> **WHAT YOU ARE ASKED TO DO**
A bare number is all that is needed: how many lines below contain the string "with"?

-.-.-

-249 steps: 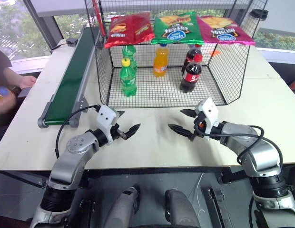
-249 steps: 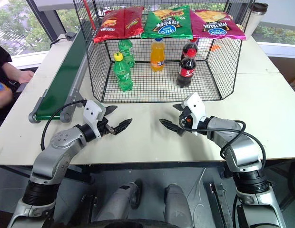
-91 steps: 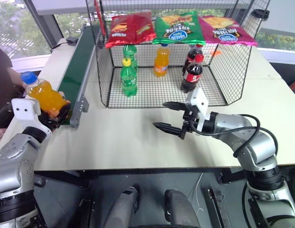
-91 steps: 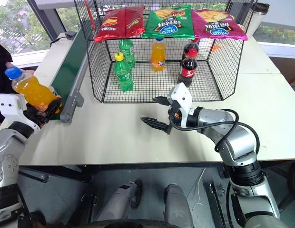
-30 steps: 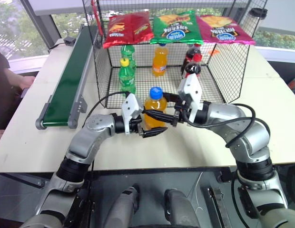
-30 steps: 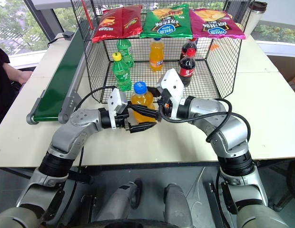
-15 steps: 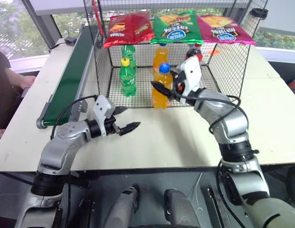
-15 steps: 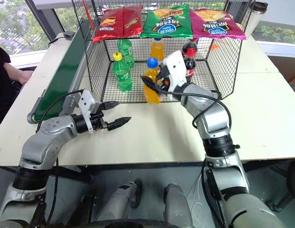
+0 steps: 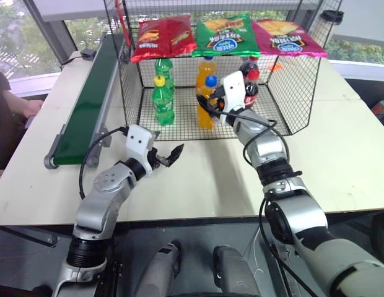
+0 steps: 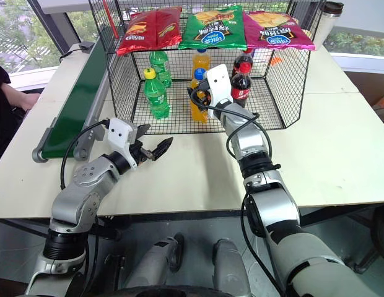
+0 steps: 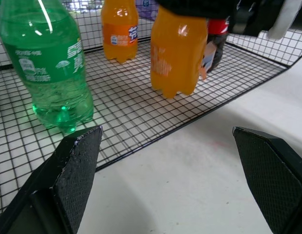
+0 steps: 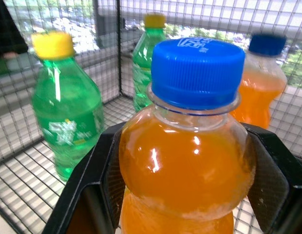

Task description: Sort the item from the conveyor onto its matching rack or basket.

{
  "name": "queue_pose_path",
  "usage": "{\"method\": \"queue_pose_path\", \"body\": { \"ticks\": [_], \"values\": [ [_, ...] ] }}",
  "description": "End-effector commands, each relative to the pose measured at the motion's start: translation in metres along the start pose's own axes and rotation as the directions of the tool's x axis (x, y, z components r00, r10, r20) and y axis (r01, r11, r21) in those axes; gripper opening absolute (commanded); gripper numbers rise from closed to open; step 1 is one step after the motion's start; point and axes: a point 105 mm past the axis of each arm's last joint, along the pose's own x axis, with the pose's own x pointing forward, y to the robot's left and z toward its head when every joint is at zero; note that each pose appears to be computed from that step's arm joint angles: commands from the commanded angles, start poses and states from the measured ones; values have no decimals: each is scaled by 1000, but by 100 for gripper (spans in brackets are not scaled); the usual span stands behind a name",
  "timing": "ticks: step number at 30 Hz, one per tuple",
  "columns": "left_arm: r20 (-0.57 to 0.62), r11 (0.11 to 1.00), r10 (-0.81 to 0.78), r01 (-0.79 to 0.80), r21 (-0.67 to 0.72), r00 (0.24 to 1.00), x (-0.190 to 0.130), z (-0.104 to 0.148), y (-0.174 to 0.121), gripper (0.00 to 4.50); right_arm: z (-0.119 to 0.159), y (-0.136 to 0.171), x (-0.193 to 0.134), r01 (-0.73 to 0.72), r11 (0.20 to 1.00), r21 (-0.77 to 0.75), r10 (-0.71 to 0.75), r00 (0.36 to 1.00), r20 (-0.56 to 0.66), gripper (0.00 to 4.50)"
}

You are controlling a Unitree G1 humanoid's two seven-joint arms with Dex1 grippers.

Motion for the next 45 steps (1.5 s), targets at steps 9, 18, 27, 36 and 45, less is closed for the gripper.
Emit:
{"method": "queue_pose_path", "body": {
  "ticks": [9, 18, 27, 36, 45],
  "values": [
    [35, 999, 11, -13, 38, 999, -2, 12, 2, 450, 37, -11, 12, 43, 999, -9, -41, 989, 145, 441],
    [28, 999, 7, -8, 36, 1000, -4, 9, 3, 450, 38, -14, 6, 12, 998, -56, -4, 990, 141, 441],
    [28, 999, 9, -10, 35, 1000, -4, 8, 7, 450, 45, -27, -20, -14, 990, -142, 31, 992, 123, 441],
    [45, 994, -103, 104, -20, 994, -12, 13, -1, 450, 27, -21, -84, -202, 966, -162, 196, 979, -56, 441],
    [10, 992, -124, 124, -33, 992, -13, 0, -2, 450, -26, 22, -145, -383, 923, 49, 383, 893, -237, 441]
  ]
}}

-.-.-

> **SOLUTION TO THIS TASK**
2